Dataset records
=-=-=
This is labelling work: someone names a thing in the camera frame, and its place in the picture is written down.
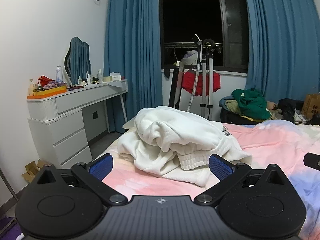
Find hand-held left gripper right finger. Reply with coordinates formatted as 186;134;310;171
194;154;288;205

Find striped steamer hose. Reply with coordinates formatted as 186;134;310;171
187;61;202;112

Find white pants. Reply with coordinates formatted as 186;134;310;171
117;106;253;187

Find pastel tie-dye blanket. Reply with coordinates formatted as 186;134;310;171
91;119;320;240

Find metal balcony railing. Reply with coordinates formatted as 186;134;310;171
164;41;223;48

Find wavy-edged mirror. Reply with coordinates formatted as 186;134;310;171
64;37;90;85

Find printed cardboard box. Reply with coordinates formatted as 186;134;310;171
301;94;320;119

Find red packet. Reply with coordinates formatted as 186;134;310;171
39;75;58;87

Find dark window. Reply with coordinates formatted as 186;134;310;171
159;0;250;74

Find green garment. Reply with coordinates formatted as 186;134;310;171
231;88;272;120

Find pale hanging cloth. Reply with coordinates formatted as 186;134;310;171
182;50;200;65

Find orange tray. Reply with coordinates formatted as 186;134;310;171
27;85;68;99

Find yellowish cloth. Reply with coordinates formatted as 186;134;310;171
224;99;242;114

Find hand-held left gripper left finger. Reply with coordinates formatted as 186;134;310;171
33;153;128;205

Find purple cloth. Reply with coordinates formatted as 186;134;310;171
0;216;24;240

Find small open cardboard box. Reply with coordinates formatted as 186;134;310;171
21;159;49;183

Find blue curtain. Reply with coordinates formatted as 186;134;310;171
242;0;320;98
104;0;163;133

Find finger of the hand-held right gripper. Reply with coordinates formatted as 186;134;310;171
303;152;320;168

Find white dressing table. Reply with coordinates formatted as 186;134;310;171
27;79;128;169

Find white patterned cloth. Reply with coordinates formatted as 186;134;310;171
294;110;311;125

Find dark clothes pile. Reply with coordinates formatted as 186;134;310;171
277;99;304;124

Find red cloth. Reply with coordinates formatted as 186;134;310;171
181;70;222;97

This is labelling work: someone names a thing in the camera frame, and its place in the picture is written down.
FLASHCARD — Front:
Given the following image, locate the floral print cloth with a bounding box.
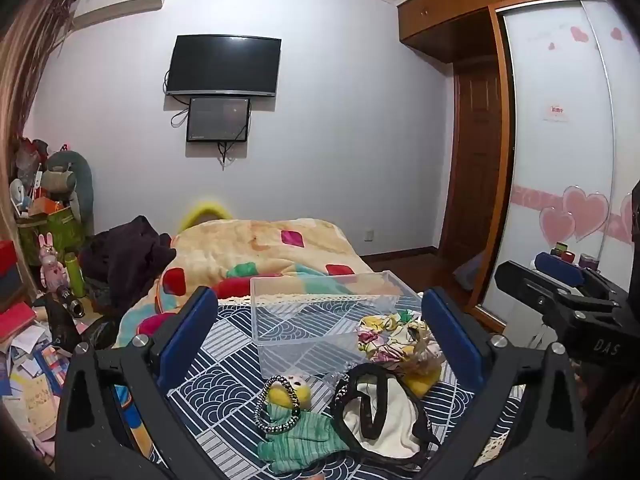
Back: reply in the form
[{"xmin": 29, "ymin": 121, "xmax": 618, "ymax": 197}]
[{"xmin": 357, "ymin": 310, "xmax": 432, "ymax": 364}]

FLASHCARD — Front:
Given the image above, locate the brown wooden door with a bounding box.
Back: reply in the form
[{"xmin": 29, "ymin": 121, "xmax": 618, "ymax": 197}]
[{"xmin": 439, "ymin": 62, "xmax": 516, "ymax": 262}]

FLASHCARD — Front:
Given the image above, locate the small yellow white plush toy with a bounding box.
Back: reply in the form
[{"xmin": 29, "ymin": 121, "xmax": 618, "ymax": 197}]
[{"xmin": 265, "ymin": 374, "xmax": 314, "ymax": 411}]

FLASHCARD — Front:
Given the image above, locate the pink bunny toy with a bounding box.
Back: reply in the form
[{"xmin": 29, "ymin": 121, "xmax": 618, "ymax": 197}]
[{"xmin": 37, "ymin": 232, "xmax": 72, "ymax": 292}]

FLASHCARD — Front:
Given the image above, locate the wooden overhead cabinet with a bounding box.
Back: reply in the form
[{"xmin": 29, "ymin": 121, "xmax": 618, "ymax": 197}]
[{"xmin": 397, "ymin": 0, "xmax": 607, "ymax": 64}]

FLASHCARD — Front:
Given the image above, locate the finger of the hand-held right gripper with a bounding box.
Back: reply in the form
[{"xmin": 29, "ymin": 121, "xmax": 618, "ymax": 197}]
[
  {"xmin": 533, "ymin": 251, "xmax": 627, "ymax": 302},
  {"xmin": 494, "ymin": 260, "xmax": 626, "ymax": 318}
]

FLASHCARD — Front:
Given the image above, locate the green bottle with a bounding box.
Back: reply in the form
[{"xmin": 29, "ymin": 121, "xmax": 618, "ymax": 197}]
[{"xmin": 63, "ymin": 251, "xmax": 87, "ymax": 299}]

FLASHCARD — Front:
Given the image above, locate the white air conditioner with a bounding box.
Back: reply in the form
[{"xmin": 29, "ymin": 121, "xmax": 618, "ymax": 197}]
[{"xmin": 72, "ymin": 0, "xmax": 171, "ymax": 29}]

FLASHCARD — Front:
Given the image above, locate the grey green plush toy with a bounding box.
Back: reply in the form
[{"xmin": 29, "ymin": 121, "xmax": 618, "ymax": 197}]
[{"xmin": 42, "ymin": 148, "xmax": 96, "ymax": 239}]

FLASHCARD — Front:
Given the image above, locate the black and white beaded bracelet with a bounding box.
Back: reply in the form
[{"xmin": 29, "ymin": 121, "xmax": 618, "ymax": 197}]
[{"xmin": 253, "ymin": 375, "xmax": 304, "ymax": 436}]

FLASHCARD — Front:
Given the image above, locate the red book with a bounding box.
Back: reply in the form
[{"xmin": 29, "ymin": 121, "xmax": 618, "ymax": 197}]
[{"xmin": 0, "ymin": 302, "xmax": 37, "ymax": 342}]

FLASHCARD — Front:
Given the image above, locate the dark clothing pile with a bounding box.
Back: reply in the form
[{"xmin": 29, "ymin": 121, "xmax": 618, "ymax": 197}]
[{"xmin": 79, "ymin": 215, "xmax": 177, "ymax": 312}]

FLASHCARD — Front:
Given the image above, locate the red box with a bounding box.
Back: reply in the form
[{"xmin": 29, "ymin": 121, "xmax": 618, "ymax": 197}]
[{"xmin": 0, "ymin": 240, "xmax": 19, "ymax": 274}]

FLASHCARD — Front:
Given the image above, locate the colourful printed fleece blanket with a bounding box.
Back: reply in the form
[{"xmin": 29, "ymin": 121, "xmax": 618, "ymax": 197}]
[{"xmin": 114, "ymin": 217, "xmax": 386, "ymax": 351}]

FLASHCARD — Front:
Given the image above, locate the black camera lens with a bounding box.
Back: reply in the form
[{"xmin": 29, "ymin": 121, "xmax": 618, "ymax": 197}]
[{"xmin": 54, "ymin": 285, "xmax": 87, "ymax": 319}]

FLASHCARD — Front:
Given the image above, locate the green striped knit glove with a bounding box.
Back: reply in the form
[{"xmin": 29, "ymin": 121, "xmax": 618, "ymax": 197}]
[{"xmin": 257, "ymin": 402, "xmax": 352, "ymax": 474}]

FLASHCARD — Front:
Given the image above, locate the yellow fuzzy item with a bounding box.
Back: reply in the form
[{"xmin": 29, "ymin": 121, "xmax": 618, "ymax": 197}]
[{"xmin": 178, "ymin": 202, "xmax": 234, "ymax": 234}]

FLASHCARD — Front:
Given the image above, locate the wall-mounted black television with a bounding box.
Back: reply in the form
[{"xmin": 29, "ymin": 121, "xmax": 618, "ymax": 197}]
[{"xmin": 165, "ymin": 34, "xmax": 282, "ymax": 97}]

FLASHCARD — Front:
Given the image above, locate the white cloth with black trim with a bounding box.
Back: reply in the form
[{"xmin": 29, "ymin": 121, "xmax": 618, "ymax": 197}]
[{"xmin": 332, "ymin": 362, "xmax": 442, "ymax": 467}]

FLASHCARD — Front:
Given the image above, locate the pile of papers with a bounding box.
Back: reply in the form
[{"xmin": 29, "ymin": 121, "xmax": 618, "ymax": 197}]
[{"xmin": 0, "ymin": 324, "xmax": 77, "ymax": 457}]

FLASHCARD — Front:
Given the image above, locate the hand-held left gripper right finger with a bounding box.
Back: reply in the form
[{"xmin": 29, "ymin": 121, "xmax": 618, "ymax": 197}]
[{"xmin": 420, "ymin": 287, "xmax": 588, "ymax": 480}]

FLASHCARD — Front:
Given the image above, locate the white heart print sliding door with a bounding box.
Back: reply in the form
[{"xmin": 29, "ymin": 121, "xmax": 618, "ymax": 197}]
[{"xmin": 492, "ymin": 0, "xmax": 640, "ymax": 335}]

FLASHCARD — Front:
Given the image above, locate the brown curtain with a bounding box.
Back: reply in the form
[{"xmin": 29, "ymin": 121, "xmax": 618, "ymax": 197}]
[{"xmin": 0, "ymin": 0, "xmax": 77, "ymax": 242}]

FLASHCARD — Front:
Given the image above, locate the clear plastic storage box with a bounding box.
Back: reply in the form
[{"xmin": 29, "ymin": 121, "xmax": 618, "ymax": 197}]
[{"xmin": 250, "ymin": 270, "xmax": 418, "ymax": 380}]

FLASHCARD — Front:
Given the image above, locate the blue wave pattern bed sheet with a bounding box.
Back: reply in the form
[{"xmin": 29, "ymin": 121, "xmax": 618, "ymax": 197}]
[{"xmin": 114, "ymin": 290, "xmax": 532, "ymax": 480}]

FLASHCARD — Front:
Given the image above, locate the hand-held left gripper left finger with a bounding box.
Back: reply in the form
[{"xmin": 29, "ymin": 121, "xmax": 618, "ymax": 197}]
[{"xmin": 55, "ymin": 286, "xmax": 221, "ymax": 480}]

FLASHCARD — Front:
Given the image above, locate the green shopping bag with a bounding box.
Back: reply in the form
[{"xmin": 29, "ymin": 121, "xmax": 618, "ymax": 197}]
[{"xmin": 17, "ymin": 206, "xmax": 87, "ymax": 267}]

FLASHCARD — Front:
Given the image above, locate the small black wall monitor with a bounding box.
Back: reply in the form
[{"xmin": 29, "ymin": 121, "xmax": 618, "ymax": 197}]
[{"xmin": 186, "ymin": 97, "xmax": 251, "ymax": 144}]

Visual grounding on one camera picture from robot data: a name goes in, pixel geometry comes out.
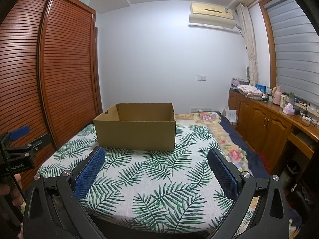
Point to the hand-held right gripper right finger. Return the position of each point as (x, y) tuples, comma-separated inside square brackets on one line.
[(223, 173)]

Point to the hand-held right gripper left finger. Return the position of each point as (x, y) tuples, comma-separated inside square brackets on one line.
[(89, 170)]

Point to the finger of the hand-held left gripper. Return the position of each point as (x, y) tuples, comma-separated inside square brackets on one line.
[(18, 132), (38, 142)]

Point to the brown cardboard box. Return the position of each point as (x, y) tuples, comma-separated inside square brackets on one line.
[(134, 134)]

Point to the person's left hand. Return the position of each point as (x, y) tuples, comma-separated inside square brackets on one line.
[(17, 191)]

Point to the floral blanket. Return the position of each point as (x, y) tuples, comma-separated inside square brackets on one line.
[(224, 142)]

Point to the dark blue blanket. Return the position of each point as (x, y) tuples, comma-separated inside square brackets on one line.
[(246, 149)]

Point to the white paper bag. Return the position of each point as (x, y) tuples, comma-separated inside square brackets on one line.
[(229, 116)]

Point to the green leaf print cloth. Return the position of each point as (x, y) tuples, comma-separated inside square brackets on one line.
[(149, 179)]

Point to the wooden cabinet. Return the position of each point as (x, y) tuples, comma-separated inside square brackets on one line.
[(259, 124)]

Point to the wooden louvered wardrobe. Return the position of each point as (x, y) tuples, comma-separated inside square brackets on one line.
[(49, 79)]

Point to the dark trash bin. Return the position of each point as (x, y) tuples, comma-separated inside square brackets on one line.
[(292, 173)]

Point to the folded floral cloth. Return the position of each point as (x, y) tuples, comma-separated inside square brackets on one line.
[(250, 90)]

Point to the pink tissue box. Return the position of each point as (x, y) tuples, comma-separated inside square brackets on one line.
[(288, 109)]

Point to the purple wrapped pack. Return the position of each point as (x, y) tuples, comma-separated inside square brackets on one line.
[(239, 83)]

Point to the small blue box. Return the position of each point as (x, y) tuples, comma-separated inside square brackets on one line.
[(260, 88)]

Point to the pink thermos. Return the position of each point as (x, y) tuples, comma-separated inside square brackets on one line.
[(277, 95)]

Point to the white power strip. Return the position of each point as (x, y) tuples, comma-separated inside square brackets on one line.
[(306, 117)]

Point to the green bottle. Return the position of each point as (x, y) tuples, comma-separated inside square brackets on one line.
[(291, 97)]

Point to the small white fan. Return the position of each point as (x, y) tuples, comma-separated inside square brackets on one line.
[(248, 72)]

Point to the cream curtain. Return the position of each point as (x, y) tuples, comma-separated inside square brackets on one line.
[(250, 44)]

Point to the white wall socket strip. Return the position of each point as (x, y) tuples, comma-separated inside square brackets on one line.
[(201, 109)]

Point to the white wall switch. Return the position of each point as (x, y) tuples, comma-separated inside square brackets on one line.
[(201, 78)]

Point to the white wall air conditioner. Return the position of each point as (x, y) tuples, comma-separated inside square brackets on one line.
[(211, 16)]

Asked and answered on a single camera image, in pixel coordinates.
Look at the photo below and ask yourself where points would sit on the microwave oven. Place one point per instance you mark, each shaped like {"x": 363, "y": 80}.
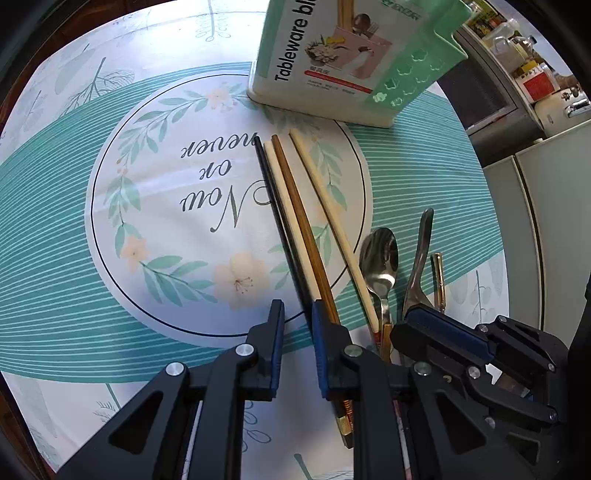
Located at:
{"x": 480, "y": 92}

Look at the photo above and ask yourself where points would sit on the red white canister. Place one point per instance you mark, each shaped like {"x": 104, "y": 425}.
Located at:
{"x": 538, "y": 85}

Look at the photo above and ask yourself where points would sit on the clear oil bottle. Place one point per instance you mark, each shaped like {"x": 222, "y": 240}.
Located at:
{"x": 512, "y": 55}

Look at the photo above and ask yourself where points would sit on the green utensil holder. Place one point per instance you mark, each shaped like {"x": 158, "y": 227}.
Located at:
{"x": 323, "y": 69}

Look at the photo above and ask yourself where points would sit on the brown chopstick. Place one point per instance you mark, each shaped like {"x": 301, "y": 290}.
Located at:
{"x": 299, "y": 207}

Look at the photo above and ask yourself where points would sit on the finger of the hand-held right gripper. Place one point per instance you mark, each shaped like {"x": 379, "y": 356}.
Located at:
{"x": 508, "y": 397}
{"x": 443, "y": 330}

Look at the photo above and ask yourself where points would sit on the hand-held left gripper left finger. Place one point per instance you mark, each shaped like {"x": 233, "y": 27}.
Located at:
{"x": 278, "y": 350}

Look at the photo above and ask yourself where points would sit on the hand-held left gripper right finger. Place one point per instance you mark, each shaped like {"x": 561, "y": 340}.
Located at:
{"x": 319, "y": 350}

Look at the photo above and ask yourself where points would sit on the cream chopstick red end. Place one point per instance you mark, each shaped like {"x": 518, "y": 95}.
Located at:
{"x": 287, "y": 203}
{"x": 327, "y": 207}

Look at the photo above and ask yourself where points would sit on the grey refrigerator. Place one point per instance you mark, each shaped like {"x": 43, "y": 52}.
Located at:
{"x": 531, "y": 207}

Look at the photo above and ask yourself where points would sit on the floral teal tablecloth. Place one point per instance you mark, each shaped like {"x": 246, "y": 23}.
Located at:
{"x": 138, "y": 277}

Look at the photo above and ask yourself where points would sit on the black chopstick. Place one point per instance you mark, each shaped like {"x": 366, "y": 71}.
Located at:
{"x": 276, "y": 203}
=-=-=
Whenever a line above includes "grey", copy it in full.

**Solution to the problem**.
Given the image above, locate the grey green plush toy with a bounding box.
Look at the photo above and ask yourself where points would sit on the grey refrigerator. Place one point per instance you mark, each shaped like {"x": 43, "y": 52}.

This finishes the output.